Inverted word-order has always been a favourite trick
of the poets. Cases of such an inversion are not rare in
Swinburne’s poetry:
11, 250, And what sad words said she
For mine own grief I knew not .. .
IV, 16, . . . she thought
What words and cries of battle had they flung . . .
52, Till in the lovely fight of love and sleep
At length had sleep the mastery . . .
VI, 82, . . .: this is it
Which sets you past the reach of Time’s attempt . . .
134, Yet may not it say, though it seek thee . . .
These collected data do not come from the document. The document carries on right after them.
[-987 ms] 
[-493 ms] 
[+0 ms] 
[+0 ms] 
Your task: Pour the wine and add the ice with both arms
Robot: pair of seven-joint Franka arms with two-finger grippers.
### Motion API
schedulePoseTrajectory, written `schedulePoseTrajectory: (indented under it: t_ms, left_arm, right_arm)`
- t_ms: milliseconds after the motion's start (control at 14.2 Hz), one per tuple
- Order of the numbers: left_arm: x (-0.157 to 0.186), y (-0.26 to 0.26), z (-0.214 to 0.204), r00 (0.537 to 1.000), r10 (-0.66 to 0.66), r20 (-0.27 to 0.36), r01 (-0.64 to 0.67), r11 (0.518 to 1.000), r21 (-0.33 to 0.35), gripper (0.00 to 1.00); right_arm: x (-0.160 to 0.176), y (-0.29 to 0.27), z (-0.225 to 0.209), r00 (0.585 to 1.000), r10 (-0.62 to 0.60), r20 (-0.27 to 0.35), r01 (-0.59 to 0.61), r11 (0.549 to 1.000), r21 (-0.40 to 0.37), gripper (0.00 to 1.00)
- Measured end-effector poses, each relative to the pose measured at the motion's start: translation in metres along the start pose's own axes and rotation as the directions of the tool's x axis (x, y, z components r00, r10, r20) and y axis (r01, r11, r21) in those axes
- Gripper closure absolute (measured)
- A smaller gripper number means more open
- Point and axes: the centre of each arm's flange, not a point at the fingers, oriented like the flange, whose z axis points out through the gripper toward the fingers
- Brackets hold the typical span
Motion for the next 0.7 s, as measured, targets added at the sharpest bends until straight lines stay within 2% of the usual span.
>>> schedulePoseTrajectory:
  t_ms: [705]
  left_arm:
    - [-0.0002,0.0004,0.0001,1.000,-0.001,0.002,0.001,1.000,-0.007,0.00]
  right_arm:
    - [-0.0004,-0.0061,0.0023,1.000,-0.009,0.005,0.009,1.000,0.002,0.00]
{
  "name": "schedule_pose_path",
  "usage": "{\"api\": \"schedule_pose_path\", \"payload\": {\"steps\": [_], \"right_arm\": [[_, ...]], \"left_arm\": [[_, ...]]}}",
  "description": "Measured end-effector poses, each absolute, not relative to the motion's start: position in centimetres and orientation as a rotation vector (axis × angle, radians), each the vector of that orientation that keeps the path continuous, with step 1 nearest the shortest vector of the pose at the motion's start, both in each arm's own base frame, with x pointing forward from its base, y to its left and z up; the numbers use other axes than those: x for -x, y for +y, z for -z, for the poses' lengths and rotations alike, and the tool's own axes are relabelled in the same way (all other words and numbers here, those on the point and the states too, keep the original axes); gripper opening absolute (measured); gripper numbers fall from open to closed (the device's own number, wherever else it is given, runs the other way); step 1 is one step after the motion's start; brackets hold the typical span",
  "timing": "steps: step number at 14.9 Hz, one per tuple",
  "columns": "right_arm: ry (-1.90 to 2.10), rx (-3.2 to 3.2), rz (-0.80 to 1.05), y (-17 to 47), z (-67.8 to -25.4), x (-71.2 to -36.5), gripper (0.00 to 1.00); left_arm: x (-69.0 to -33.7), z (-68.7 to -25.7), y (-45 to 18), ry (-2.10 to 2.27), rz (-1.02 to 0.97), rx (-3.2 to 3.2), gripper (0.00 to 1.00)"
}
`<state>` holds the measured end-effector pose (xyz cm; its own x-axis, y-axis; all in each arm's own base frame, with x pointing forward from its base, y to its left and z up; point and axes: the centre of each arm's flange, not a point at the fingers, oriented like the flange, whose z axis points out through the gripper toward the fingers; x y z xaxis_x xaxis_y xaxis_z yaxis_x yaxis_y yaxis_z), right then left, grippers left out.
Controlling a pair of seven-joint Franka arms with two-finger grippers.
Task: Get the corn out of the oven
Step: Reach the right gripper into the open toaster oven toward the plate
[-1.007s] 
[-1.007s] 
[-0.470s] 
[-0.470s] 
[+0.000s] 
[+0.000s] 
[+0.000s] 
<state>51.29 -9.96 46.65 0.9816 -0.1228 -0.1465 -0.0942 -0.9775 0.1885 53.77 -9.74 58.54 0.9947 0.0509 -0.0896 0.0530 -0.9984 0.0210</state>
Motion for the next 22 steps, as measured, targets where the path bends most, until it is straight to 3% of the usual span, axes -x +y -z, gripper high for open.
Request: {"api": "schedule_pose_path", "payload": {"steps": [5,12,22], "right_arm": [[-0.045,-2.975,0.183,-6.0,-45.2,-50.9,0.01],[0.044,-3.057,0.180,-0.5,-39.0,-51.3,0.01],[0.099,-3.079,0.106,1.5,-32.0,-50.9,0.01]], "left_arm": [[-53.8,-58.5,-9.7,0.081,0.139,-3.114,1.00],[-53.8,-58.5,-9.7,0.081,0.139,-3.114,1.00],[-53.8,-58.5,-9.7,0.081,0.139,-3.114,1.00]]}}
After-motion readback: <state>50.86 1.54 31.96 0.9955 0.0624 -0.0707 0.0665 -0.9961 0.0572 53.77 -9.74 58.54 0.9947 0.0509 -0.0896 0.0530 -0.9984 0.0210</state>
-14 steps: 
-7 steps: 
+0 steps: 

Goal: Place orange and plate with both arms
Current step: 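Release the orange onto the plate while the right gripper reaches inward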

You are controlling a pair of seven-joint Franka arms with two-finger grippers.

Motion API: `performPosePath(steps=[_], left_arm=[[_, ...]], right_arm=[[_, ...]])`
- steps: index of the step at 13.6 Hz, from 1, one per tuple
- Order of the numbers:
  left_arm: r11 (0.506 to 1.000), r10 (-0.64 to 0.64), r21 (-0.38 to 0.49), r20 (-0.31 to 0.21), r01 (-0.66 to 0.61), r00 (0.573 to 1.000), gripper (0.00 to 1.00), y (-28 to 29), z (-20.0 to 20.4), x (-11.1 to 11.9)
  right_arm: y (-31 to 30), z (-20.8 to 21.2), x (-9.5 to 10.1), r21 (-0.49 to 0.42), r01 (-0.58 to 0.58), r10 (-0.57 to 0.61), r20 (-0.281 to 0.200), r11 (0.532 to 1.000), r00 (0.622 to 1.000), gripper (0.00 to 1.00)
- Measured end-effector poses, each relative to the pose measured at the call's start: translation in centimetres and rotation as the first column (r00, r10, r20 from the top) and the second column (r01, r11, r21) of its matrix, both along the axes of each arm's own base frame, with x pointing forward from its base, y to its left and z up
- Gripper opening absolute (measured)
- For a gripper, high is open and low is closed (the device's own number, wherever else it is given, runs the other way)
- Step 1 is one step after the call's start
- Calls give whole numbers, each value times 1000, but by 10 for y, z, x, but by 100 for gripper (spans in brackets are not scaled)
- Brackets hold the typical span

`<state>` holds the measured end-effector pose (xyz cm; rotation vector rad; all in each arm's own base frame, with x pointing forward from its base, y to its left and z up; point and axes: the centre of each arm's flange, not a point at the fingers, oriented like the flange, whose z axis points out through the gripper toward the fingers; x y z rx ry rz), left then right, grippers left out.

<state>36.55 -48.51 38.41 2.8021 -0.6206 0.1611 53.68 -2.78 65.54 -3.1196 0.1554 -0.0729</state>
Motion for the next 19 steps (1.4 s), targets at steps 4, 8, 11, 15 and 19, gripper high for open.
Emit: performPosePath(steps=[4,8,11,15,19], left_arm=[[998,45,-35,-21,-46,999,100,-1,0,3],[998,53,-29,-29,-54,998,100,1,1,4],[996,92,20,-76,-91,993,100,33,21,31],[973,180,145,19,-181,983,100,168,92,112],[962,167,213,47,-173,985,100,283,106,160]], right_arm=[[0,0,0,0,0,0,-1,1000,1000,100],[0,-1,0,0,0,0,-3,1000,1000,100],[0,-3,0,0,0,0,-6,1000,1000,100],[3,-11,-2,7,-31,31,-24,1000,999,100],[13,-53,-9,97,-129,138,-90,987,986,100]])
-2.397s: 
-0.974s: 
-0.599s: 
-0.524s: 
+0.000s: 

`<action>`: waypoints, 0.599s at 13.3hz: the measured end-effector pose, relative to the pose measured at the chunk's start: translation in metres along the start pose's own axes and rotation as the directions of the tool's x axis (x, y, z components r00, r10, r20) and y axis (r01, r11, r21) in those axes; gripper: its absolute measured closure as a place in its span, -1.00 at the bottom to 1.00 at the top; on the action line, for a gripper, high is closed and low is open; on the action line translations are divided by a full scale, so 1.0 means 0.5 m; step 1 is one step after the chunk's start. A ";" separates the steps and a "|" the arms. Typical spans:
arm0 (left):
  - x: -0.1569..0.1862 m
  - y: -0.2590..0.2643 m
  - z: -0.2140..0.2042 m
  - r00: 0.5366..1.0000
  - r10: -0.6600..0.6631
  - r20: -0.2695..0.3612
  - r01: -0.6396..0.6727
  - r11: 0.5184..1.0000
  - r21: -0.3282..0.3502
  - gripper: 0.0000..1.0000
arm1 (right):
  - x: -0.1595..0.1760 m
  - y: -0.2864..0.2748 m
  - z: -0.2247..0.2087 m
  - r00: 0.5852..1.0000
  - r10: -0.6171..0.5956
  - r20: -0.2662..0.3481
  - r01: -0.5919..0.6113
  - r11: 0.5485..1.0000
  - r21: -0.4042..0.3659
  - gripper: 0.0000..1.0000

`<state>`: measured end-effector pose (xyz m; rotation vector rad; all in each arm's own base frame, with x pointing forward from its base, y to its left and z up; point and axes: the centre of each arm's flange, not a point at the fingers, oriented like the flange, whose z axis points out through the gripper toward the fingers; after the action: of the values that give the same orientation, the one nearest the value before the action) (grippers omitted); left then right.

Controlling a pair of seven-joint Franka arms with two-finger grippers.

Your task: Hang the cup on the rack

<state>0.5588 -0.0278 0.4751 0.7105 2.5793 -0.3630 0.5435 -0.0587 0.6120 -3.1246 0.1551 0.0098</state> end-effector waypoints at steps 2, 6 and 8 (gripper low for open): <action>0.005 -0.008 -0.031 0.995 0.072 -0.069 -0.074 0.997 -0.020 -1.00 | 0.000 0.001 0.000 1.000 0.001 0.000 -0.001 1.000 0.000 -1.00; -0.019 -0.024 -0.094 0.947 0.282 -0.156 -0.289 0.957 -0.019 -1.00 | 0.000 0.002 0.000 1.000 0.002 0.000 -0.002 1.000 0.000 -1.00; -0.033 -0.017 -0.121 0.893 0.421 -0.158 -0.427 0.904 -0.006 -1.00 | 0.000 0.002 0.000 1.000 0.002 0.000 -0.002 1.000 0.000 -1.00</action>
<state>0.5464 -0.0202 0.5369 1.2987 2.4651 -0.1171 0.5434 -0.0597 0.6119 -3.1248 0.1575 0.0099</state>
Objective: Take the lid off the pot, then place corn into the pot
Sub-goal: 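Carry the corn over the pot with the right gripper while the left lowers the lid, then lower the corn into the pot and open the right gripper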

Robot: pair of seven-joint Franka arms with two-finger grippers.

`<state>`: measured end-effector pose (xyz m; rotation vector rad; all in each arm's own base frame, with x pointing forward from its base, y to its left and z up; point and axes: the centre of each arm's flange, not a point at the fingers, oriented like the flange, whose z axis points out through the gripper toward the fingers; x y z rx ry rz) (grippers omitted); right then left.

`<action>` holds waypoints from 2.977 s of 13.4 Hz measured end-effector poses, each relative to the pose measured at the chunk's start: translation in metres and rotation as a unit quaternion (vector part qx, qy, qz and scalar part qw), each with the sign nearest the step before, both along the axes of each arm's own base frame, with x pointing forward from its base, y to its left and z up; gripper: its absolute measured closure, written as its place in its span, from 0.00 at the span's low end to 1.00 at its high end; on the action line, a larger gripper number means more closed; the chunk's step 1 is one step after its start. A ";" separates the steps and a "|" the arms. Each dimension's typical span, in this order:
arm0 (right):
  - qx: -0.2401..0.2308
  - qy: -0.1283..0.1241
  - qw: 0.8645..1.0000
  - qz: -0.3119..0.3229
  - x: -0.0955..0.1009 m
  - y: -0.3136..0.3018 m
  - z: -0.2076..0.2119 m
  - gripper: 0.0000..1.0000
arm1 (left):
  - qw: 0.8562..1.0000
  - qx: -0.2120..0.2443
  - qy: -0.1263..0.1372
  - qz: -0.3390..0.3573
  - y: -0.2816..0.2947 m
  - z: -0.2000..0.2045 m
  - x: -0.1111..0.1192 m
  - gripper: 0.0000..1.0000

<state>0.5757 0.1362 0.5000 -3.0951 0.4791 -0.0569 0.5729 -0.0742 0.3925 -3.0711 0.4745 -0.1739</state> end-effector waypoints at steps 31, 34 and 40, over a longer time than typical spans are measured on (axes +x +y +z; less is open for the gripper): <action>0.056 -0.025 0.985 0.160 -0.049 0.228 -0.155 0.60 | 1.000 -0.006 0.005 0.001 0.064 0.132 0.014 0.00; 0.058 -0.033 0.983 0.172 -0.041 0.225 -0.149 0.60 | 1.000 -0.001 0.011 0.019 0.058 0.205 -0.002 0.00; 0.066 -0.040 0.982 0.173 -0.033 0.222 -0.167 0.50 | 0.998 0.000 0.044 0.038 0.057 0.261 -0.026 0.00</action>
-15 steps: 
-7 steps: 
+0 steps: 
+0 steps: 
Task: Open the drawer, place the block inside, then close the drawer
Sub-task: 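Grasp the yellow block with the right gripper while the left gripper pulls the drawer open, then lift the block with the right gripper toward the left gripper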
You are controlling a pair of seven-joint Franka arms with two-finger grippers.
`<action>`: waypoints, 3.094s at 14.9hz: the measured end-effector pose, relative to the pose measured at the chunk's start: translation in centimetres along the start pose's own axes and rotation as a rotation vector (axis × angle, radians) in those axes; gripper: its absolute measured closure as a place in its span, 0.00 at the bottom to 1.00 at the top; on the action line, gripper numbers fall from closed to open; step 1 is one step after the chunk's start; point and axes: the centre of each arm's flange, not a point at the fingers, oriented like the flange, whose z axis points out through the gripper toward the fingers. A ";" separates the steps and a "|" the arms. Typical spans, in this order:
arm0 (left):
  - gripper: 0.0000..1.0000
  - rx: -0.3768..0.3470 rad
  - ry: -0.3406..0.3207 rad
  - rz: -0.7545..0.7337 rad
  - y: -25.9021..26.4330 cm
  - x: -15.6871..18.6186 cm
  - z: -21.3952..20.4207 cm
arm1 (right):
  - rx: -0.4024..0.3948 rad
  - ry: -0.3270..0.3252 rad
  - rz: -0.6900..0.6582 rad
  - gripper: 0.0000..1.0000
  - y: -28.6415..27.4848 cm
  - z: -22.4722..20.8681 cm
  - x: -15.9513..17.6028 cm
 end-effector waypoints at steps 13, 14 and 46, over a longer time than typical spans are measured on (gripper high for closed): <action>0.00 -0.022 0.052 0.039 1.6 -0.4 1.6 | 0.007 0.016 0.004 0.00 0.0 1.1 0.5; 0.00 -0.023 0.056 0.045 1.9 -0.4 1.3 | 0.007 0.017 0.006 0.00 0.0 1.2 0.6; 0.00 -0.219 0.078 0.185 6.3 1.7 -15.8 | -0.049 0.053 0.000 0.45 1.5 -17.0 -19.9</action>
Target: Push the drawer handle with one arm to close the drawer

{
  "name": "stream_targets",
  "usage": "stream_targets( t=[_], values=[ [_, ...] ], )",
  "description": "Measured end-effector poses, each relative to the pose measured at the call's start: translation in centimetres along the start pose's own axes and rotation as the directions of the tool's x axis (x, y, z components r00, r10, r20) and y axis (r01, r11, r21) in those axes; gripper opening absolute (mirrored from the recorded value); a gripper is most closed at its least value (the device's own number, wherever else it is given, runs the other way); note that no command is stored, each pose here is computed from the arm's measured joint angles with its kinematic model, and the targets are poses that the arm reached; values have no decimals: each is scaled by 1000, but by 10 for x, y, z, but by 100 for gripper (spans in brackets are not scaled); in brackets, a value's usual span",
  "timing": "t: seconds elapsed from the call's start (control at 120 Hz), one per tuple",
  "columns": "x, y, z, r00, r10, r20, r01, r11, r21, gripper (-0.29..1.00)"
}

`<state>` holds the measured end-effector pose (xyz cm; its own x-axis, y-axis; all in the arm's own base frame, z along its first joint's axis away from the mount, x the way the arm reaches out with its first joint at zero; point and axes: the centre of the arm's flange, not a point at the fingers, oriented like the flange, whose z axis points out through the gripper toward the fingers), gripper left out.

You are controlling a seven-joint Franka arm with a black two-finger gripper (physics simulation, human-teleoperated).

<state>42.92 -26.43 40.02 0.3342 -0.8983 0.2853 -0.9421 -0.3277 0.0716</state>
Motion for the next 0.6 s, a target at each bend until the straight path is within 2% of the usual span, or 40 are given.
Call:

A rather peculiar form of archaisation is the
following verse of the Masque of Queen Bersabe:
I, 226, Come hither; it am I.
Finally, the rhetorical aim of this device is aptly
illustrated by the following stanza of England: An Ode:
VI, 187, Things of night at her glance took flight; the strengths
of darkness recoiled and sank:
Sank the fires of the murderous pyres whereon wild
agony writhed and shrank:
Rose the light of the reign of right from gulfs of years
that the darkness drank.
Cases of other divergencies of a similar type also
abound, viz. cases where the usual prose position of
different parts of a clause has been changed for some reason
or other, e. g.:
IV, 36, The last [time] that sorrow far from them should sit,
This last was with them, and they knew not it . . .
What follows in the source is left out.